The conflict isn’t resolved by choosing one over the other; the ancient knowing or the modern guide book. It is in the spaces between, infused within and yet outside both. A wordless, timeless space, that requires no division, that does not need to choose, that does not have to fight. That is big and broad and expansive enough to hold it all.

Thank you first nations people for holding the sacred connection to the earth, sky, trees and waters. Indeed to all living things. Despite all attempts to eradicate it, you held tight. You were resilient. Not only are you the custodian of these lands, you are the custodians of this sacred connection between all of us, between all of life. You have held it for us all.

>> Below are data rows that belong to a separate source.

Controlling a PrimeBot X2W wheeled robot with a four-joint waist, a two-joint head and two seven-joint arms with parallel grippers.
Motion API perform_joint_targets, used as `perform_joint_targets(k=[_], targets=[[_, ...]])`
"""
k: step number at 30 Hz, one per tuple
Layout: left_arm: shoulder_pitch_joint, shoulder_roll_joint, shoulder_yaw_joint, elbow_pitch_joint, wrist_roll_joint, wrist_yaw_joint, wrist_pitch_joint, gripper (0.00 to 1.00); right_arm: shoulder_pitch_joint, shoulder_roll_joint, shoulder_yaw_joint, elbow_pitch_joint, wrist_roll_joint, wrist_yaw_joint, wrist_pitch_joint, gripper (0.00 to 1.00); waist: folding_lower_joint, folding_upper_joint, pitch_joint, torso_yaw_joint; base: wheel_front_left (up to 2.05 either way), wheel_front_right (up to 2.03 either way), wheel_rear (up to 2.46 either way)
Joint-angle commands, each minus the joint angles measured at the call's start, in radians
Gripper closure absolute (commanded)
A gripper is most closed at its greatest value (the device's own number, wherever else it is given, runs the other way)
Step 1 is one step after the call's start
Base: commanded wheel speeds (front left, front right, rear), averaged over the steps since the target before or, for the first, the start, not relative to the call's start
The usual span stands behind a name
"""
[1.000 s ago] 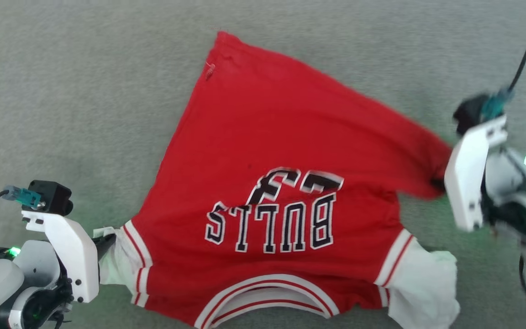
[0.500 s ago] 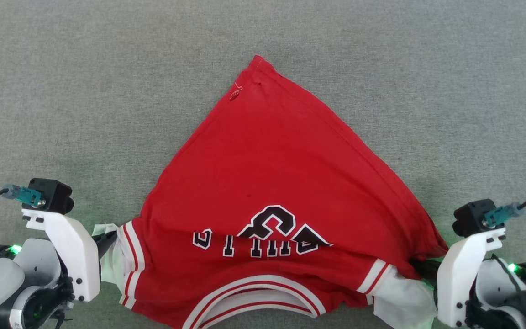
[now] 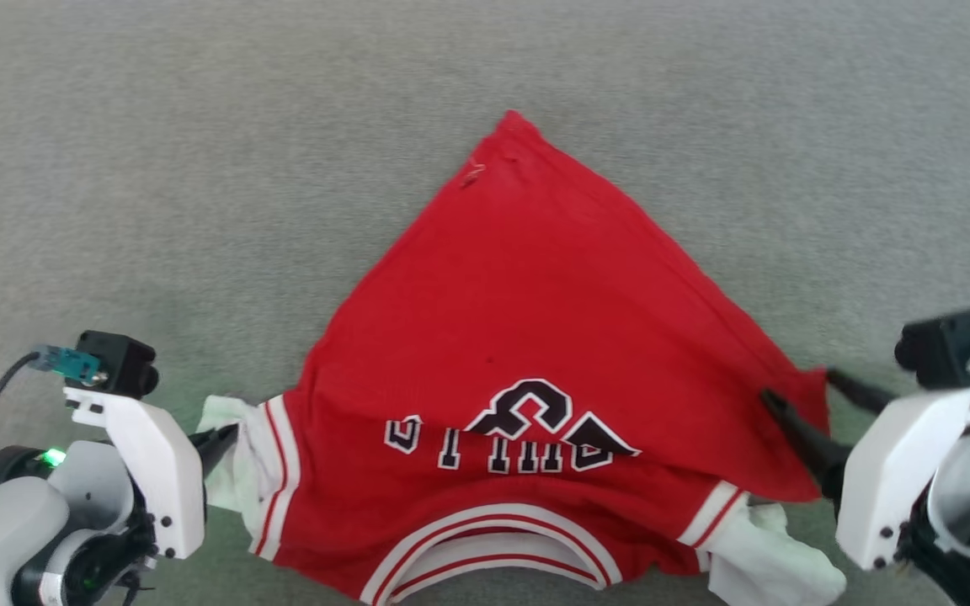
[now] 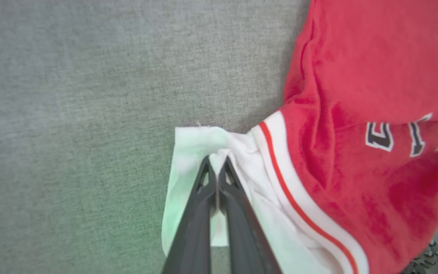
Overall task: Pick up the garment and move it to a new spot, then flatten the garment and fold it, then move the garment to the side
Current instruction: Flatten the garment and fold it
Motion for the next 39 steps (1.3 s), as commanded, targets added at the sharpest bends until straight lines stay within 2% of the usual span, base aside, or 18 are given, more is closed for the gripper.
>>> perform_joint_targets(k=[1,5,10,18,24,32,36,38,39], targets=[[-0.013,-0.004,0.001,0.003,0.006,-0.006,-0.007,1.00,-0.020,0.001,0.007,-0.012,-0.003,0.000,0.006,0.00,0.0000,0.0000,-0.003,0.015,0.00,0.00,0.00],[-0.016,-0.028,-0.005,0.009,0.012,-0.012,-0.008,1.00,-0.100,-0.014,0.033,-0.021,-0.017,0.000,0.005,0.00,0.0000,0.0000,-0.004,0.048,0.00,0.00,0.00],[-0.035,-0.059,-0.012,0.014,0.030,-0.024,-0.008,1.00,-0.242,-0.036,0.081,0.073,-0.025,0.000,-0.044,0.00,0.0000,0.0000,0.001,0.099,0.00,0.00,0.00],[-0.090,-0.139,-0.032,0.046,0.062,-0.063,0.005,1.00,-0.525,-0.092,0.139,0.398,0.015,0.000,-0.153,0.00,0.0000,0.0000,0.030,0.212,0.00,0.00,0.00],[-0.130,-0.214,-0.053,0.103,0.084,-0.112,0.013,1.00,-0.706,-0.144,0.226,0.673,0.063,0.000,-0.168,0.00,0.0000,0.0000,0.058,0.300,0.00,0.00,0.00],[-0.156,-0.272,-0.060,0.186,0.087,-0.166,0.004,1.00,-0.865,-0.199,0.412,0.993,0.113,0.000,-0.063,0.00,0.0000,0.0000,0.090,0.367,0.00,0.00,0.00],[-0.161,-0.289,-0.060,0.217,0.081,-0.183,-0.003,1.00,-0.845,-0.215,0.566,1.123,0.172,0.001,0.062,0.00,0.0000,0.0000,0.095,0.375,0.00,0.00,0.00],[-0.161,-0.291,-0.060,0.225,0.079,-0.186,-0.004,1.00,-0.840,-0.215,0.596,1.142,0.189,0.001,0.094,0.00,0.0000,0.0000,0.094,0.375,0.00,0.00,0.00],[-0.163,-0.293,-0.059,0.232,0.078,-0.189,-0.003,1.00,-0.838,-0.216,0.623,1.152,0.212,0.003,0.121,0.54,0.0000,0.0000,0.094,0.374,0.00,0.00,0.00]])
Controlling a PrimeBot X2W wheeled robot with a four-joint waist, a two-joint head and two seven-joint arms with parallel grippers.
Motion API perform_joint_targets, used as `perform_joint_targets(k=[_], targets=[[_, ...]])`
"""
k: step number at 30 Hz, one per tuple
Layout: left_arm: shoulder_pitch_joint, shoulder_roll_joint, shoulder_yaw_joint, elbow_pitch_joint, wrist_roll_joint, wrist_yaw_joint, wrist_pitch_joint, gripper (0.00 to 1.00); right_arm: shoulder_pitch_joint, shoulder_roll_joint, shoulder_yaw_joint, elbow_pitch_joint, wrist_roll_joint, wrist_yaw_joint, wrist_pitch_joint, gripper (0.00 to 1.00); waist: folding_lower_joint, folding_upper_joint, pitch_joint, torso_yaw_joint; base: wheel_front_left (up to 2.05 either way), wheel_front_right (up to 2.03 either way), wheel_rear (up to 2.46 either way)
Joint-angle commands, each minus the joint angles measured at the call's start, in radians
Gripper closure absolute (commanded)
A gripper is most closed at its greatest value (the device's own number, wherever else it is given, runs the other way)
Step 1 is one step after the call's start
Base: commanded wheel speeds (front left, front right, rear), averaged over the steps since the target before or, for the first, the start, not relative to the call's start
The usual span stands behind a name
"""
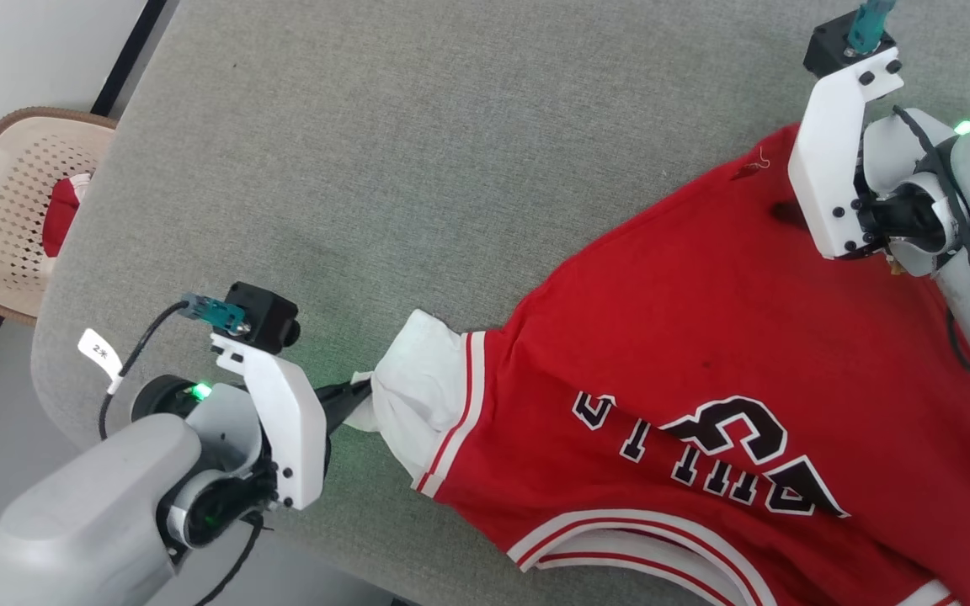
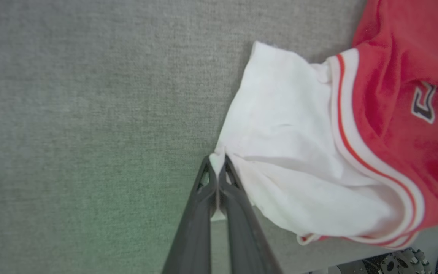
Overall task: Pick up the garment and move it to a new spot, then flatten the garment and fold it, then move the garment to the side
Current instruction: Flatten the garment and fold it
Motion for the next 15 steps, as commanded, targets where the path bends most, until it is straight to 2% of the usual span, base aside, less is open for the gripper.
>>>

As we reconcile the ancient with the modern, tracing back our lineage; oppressed or oppressor, neither to be forgotten. Recognising the privilege, disadvantage or perhaps an intermingling of both, that we’ve inherited. The unique reconciliation journeys that lie ahead for each of us as a result. Whichever line we’ve sprung from, knowing that we’re all part of the same playground. Loosening the grip on a rigid identity that prevents our unity. Unity that allows our differences, our uniqueness. Not any of our stories wrong, superior, inferior.

Deep beneath the differences, we find our sameness, our connectedness, a place where there is no difference; timeless, ever-present. Not a place on any map. May we make the journey together from here side by side. Keeping one foot always in the ever flowing current of our enduring connection.